_What is being asked_
Please find all lines containing "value" in the listing below and copy them.

_Source data_
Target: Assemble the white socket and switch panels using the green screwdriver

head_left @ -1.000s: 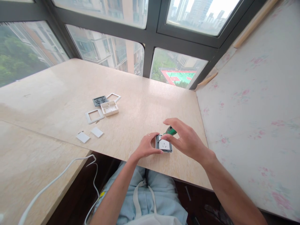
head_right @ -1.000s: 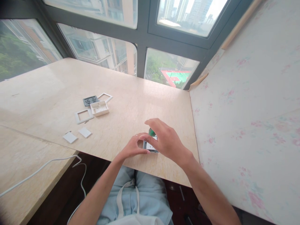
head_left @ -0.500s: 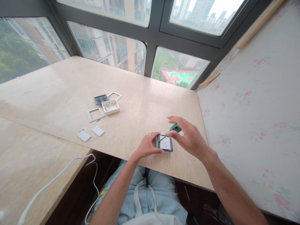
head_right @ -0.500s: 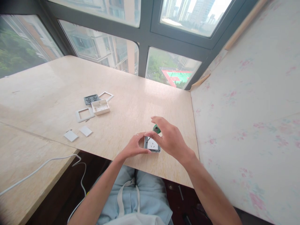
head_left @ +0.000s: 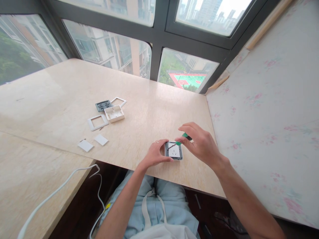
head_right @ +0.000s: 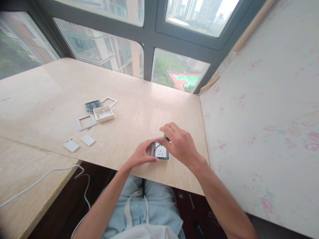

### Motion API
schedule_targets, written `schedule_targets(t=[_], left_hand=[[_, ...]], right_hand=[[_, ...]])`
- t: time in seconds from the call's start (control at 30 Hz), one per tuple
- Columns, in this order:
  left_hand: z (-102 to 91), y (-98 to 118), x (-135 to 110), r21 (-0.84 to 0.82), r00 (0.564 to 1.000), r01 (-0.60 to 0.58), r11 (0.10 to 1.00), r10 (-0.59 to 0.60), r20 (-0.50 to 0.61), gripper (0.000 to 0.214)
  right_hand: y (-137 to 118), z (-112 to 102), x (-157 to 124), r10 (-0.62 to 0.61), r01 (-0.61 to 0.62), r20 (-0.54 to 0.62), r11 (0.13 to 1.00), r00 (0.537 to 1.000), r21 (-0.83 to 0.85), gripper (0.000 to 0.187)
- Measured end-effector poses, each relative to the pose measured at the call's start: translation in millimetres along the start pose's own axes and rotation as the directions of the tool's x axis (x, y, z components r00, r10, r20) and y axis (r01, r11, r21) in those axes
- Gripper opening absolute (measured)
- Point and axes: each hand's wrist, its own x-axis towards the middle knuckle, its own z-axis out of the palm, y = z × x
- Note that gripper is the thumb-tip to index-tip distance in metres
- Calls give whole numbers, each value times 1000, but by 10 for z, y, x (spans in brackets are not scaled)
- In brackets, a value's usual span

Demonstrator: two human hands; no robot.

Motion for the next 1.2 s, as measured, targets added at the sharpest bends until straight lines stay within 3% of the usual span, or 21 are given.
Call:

_Exercise response_
- Calls give whole numbers, each value times 1000, but by 10 for z, y, x (spans in brackets are not scaled)
- In brackets, a value's usual span

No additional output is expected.